Third, a privately paid network (15%) was distinguished. Older adults received in the last year of life household care from privately paid caregivers, on average three hours per week, and no care from any other type of caregiver. About 40% suffered from heart failure, one-third (32%) from cancer, and one-quarter (27%) from lung disease, yet they had the least functional limitations and highest cognitive functioning on average. Overall, their health was better than in other networks, which could explain the absence of any informal and professional caregiver.

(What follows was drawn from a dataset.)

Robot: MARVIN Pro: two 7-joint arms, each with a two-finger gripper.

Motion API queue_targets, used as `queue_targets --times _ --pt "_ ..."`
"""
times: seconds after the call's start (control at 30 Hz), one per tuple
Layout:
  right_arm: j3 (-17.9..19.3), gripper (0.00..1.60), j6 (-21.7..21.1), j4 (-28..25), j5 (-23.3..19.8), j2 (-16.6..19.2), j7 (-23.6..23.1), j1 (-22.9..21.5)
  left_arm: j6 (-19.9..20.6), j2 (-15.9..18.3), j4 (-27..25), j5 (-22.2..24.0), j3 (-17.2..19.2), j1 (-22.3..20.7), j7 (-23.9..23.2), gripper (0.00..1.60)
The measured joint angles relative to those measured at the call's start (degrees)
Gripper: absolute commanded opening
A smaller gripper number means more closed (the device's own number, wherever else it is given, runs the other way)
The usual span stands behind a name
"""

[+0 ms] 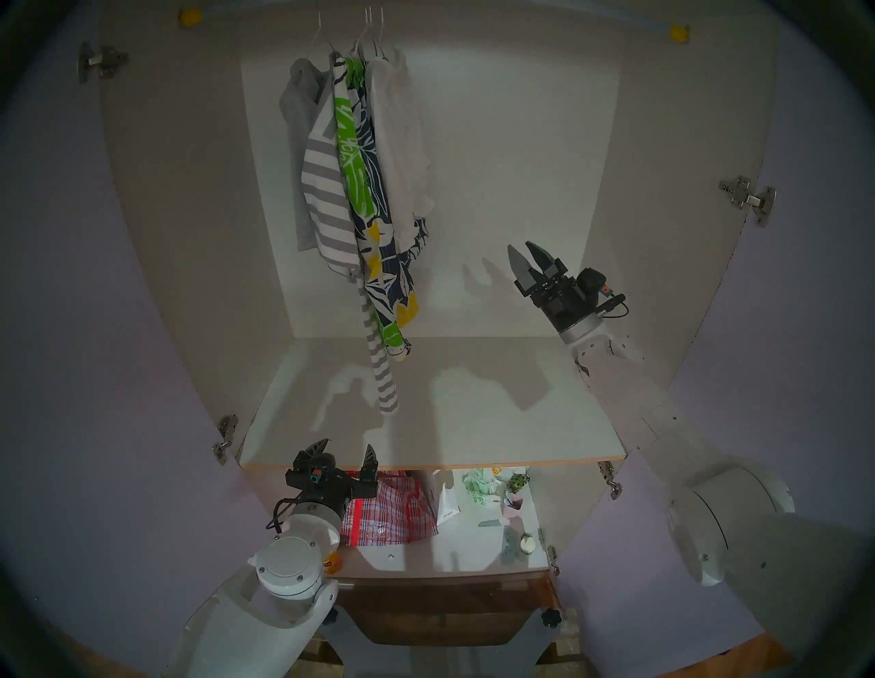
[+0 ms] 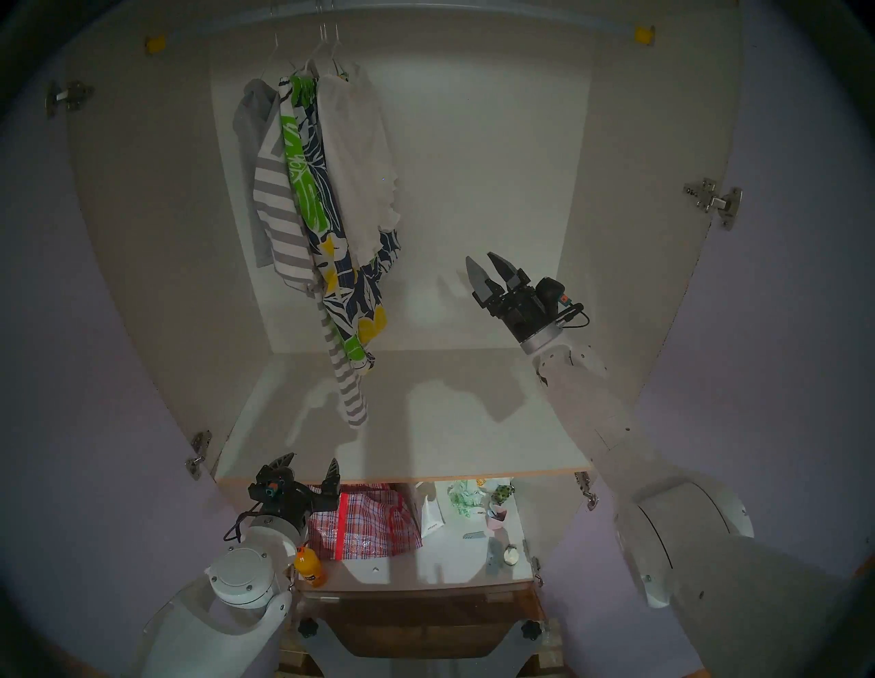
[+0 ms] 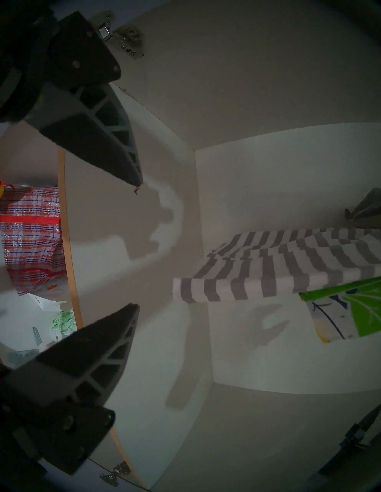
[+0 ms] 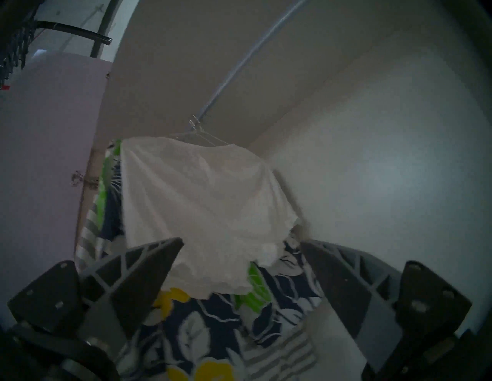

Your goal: Move and arrange clothes and pants in the wardrobe

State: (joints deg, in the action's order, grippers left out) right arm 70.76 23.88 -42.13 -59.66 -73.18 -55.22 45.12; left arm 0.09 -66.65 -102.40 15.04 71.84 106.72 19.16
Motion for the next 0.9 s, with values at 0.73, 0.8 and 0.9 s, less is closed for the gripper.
queue_targets --times 0.73,0.8,0.9 --pt "0.2 1.6 15.1 0.5 6.4 0.6 17.6 5.7 -4.5 2.8 0.0 2.4 -0.2 0.1 -5.4 1.6" --pt "0.2 1.6 14.8 0.3 6.5 0.6 17.6 5.8 -6.7 4.7 0.2 3.5 -0.1 0.3 -9.2 1.6" --pt "0.3 1.6 14.5 0.0 6.7 0.7 17.8 5.8 -7.7 7.6 0.4 5.0 -0.1 0.4 -14.9 1.6"
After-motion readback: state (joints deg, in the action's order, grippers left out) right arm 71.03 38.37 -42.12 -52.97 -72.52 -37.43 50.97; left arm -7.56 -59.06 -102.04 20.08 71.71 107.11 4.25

Fourth, a professional network (40%) was identified in which the older persons received care from home care staff. Older adults received eight hours of care per week on average. Professionals mainly provided household care and in more than half of the cases they also provided personal care. Care from professionals was, in a few cases, supplemented with personal and household care from other family members, and household care from privately paid caregivers. Care recipients in this network were relatively old, about one-third lived with a partner, and a large proportion (64%) had a low level of education. Relatively more older adults suffered from cancer (41%), heart failure (31%) lung disease (29%), and functional limitations were a little above average (4.1 versus 3.9 on average).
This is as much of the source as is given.